ListingTable

Struct ListingTable 

Source
pub struct ListingTable {
    table_paths: Vec<ListingTableUrl>,
    file_schema: SchemaRef,
    table_schema: SchemaRef,
    schema_source: SchemaSource,
    options: ListingOptions,
    definition: Option<String>,
    collected_statistics: FileStatisticsCache,
    constraints: Constraints,
    column_defaults: HashMap<String, Expr>,
    schema_adapter_factory: Option<Arc<dyn SchemaAdapterFactory>>,
    expr_adapter_factory: Option<Arc<dyn PhysicalExprAdapterFactory>>,
}
Expand description

Built in TableProvider that reads data from one or more files as a single table.

The files are read using an [ObjectStore] instance, for example from local files or objects from AWS S3.

§Features:

  • Reading multiple files as a single table
  • Hive style partitioning (e.g., directories named date=2024-06-01)
  • Merges schemas from files with compatible but not identical schemas (see ListingTableConfig::file_schema)
  • limit, filter and projection pushdown for formats that support it (e.g., Parquet)
  • Statistics collection and pruning based on file metadata
  • Pre-existing sort order (see ListingOptions::file_sort_order)
  • Metadata caching to speed up repeated queries (see FileMetadataCache)
  • Statistics caching (see FileStatisticsCache)

§Reading Directories and Hive Style Partitioning

For example, given the table1 directory (or object store prefix)

table1
 ├── file1.parquet
 └── file2.parquet

A ListingTable would read the files file1.parquet and file2.parquet as a single table, merging the schemas if the files have compatible but not identical schemas.

Given the table2 directory (or object store prefix)

table2
 ├── date=2024-06-01
 │    ├── file3.parquet
 │    └── file4.parquet
 └── date=2024-06-02
      └── file5.parquet

A ListingTable would read the files file3.parquet, file4.parquet, and file5.parquet as a single table, again merging schemas if necessary.

Given the hive style partitioning structure (e.g,. directories named date=2024-06-01 and date=2026-06-02), ListingTable also adds a date column when reading the table:

  • The files in table2/date=2024-06-01 will have the value 2024-06-01
  • The files in table2/date=2024-06-02 will have the value 2024-06-02.

If the query has a predicate like WHERE date = '2024-06-01' only the corresponding directory will be read.

§See Also

  1. ListingTableConfig: Configuration options
  2. DataSourceExec: ExecutionPlan used by ListingTable

§Caching Metadata

Some formats, such as Parquet, use the FileMetadataCache to cache file metadata that is needed to execute but expensive to read, such as row groups and statistics.
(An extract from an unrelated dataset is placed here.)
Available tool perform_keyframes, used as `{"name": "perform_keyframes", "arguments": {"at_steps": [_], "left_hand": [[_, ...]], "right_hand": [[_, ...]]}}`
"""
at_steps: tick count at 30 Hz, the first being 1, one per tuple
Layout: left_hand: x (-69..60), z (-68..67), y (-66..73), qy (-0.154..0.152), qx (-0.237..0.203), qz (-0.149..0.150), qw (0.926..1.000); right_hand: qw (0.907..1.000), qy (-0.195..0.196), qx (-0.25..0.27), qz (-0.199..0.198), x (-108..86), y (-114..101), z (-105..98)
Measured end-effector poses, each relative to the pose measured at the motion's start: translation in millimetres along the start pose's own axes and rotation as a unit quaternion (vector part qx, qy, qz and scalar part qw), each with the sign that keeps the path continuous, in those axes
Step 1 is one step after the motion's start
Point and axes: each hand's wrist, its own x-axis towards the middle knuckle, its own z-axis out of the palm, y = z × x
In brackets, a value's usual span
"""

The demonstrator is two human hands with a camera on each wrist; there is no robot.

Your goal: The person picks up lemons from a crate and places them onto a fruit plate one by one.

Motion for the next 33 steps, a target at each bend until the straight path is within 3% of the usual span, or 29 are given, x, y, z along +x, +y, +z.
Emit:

The cache is scoped to the SessionContext and can be configured via the runtime config options.

§Example: Read a directory of parquet files using a ListingTable

async fn get_listing_table(session: &dyn Session) -> Result<Arc<dyn TableProvider>> {
let table_path = "/path/to/parquet";

// Parse the path
let table_path = ListingTableUrl::parse(table_path)?;

// Create default parquet options
let file_format = ParquetFormat::new();
let listing_options = ListingOptions::new(Arc::new(file_format))
  .with_file_extension(".parquet");

// Resolve the schema
let resolved_schema = listing_options
   .infer_schema(session, &table_path)
   .await?;

let config = ListingTableConfig::new(table_path)
  .with_listing_options(listing_options)
  .with_schema(resolved_schema);

// Create a new TableProvider
let provider = Arc::new(ListingTable::try_new(config)?);

Fields§

§table_paths: Vec<ListingTableUrl>§file_schema: SchemaRef

file_schema contains only the columns physically stored in the data files themselves. - Represents the actual fields found in files like Parquet, CSV, etc. - Used when reading the raw data from files

§table_schema: SchemaRef

table_schema combines file_schema + partition columns - Partition columns are derived from directory paths (not stored in files) - These are columns like “year=2022/month=01” in paths like /data/year=2022/month=01/file.parquet

§schema_source: SchemaSource

Indicates how the schema was derived (inferred or explicitly specified)

§options: ListingOptions

Options used to configure the listing table such as the file format and partitioning information

§definition: Option<String>

The SQL definition for this table, if any

§collected_statistics: FileStatisticsCache

Cache for collected file statistics

§constraints: Constraints

Constraints applied to this table

§column_defaults: HashMap<String, Expr>

Column default expressions for columns that are not physically present in the data files

§schema_adapter_factory: Option<Arc<dyn SchemaAdapterFactory>>

Optional SchemaAdapterFactory for creating schema adapters

§expr_adapter_factory: Option<Arc<dyn PhysicalExprAdapterFactory>>

Optional PhysicalExprAdapterFactory for creating physical expression adapters

Implementations§

Source§

impl ListingTable

Source

pub fn try_new(config: ListingTableConfig) -> Result<Self>

Create new ListingTable

See documentation and example on ListingTable and ListingTableConfig

Source

pub fn with_constraints(self, constraints: Constraints) -> Self

Assign constraints

Source

pub fn with_column_defaults( self, column_defaults: HashMap<String, Expr>, ) -> Self

Assign column defaults

Source

pub fn with_cache(self, cache: Option<FileStatisticsCache>) -> Self

Set the FileStatisticsCache used to cache parquet file statistics.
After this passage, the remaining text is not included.